Deep Learning for NLP: Advancements & Trends

15 years of Tryolabs: building AI with purpose Read our story

Blog

Tue, Dec 12, 2017

Authors

Javier Couto

Over the past few years, Deep Learning (DL) architectures and algorithms have made impressive advances in fields such as image recognition and speech processing.

Their application to Natural Language Processing (NLP) was less impressive at first, but has now proven to make significant contributions, yielding state-of-the-art results for some common NLP tasks. Named entity recognition (NER), part of speech (POS) tagging or sentiment analysis are some of the problems where neural network models have outperformed traditional approaches. The progress in machine translation is perhaps the most remarkable among all.

In this article I will go through some recent advancements for NLP that rely on DL techniques. I do not pretend to be exhaustive: it would simply be impossible given the vast amount of scientific papers, frameworks and tools available. I just want to share with you some of the works that I liked the most. I think the last months have been great for our field. The use of DL in NLP keeps widening, yielding amazing results in some cases, and all signs point to the fact that this trend will not stop.

From training word2vec to using pre-trained models

Arguably, word embeddings is the most known technique related to DL for NLP. They follow the distributional hypothesis, by Harris (1954), according to which words with similar meaning usually occur in comparable contexts. For a detailed explanation of word embeddings, I suggest you to read this great post by Gabriel Mordecki.

Example of distributional vectors of words.

Algorithms such as word2vec (Mikolov et al., 2013) and GloVe (Pennington et al., 2014) have been pioneers in the field, and although they cannot be considered as DL (neural network in word2vec is shallow and GloVe implements a count-based method), the models trained with them are used as input data in a lot of DL for NLP approaches. This is so true that using word embeddings in our field is now generally considered a good practice.

At the beginning, for a given NLP problem that required word embeddings, we tended to train our own model from a big corpus that was domain related. This is not, of course, the best way to democratize the use of word embeddings, so pre-trained models slowly began to arrive. Trained on Wikipedia, Twitter, Google News, web crawls, and more, these models allow you to easily integrate word embeddings to your DL algorithms.

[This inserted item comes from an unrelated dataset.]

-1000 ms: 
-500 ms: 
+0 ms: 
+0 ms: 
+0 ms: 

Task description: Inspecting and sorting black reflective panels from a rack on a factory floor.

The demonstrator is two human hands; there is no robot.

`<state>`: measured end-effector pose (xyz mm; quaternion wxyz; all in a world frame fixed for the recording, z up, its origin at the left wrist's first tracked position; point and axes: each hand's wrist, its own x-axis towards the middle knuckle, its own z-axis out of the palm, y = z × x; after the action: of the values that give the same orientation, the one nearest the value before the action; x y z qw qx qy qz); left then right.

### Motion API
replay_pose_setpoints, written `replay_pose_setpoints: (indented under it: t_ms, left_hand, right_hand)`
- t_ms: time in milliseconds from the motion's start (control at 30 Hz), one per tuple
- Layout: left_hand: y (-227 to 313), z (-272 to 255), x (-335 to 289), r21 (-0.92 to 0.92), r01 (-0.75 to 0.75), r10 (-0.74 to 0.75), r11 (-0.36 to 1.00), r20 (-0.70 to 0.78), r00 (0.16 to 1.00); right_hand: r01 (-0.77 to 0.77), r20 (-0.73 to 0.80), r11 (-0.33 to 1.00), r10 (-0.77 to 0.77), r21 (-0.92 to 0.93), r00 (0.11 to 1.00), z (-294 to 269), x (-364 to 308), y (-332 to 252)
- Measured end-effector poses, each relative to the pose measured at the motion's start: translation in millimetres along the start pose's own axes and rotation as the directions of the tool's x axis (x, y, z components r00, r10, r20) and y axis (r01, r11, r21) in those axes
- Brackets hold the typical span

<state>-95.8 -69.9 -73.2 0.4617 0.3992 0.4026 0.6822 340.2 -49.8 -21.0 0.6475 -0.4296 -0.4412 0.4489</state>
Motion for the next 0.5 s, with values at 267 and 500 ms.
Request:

The latest developments confirmed that pre-trained word embedding models is still a key issue in NLP. For example fastText, from the Facebook AI Research (FAIR) lab, released pre-trained vectors in 294 languages, which represents a great work and contribution to our community. Besides the wide number of languages, this is very useful because fastText uses character n-grams as features. This allows fastText to avoid the OOV (out of vocabulary) problem, since even a very rare word (e.g. specific domain terminology) will probably share some character n-grams with more common words. In this sense, fastText behaves better than word2vec and GloVe, and outperforms them for small datasets.

However, although we can see some progress, there is still a lot to do in this area. The great NLP framework spaCy, for example, integrates word embeddings and DL models for tasks such as NER and Dependency Parsing in a native way, allowing the users to update the models or use their own models.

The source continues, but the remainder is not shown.